**Task goal**
Report the tally of lines in the material below that have the string "picture", with no other output.

++++++++++

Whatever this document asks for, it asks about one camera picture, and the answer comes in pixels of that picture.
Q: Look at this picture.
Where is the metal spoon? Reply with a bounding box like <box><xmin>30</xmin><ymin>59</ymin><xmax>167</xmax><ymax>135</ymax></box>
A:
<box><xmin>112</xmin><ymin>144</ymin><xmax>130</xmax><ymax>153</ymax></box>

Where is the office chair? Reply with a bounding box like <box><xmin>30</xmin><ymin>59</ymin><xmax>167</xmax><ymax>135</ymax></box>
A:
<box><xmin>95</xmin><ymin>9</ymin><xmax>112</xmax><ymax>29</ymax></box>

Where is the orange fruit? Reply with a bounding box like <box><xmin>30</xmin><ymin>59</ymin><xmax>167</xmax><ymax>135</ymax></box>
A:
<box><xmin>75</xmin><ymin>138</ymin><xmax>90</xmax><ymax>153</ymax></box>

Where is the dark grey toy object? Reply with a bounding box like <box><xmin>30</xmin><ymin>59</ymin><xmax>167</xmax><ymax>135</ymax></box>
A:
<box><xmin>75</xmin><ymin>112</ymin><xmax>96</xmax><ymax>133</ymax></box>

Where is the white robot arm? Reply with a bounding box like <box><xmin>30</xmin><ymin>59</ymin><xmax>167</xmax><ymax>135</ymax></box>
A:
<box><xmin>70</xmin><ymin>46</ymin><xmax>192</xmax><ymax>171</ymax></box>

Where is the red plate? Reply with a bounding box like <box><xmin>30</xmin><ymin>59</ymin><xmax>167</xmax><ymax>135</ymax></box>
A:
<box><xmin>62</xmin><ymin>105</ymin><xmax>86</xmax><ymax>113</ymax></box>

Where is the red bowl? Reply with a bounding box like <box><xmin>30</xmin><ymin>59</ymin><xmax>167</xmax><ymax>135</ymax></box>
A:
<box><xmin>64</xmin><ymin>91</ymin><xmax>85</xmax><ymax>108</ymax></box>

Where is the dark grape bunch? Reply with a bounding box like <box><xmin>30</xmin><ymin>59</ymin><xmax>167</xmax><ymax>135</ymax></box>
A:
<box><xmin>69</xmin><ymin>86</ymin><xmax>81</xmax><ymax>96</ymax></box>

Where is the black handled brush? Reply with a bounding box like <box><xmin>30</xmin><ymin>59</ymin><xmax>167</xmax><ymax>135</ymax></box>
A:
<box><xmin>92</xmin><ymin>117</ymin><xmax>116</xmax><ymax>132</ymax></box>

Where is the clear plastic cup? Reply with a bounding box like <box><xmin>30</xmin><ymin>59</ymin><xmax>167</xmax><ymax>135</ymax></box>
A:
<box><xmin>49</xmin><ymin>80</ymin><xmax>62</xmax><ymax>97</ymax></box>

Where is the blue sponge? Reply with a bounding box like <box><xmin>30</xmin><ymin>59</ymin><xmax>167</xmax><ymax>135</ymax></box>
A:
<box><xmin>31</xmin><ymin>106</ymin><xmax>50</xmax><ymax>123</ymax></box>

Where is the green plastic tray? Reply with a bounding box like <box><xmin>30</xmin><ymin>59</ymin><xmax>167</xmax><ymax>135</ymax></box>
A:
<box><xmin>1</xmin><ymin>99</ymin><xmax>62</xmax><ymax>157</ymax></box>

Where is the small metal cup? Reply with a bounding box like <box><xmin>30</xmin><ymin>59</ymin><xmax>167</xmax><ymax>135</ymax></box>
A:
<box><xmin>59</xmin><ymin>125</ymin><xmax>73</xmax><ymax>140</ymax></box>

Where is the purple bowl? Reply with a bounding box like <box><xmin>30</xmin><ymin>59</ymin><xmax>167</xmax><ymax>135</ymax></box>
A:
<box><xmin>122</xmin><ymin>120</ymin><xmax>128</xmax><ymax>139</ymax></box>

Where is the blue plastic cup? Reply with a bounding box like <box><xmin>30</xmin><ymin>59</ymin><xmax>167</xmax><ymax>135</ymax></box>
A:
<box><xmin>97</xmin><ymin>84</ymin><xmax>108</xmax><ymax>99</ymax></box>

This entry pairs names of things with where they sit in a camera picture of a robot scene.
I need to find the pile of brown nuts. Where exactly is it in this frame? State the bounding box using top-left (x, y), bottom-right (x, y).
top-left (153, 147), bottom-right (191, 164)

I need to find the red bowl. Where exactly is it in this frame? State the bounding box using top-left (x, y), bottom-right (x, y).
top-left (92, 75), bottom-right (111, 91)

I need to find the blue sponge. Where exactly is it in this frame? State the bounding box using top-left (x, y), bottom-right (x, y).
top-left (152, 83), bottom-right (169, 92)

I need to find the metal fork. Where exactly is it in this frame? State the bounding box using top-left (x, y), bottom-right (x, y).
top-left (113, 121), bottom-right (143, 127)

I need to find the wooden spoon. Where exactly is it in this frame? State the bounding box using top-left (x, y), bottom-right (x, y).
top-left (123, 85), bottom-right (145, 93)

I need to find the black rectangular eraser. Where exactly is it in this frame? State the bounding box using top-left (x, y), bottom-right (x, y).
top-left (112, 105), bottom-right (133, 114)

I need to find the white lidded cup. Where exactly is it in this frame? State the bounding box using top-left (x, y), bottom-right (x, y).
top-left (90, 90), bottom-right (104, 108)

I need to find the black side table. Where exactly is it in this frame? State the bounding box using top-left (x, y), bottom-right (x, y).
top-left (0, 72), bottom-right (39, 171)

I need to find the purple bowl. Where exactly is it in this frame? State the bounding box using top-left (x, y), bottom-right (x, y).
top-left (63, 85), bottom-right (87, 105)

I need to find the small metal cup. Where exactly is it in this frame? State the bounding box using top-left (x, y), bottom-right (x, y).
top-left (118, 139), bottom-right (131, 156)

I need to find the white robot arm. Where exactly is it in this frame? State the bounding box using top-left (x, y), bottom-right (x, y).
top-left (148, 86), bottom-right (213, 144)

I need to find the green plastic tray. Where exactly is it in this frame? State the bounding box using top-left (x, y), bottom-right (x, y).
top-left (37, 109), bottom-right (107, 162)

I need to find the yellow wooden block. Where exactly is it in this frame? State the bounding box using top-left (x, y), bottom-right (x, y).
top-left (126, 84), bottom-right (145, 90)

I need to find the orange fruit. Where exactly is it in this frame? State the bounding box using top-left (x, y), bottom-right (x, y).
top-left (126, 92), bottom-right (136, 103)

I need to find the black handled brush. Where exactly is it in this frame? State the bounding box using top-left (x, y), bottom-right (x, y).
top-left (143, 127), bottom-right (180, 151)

++++++++++

**Exercise result**
3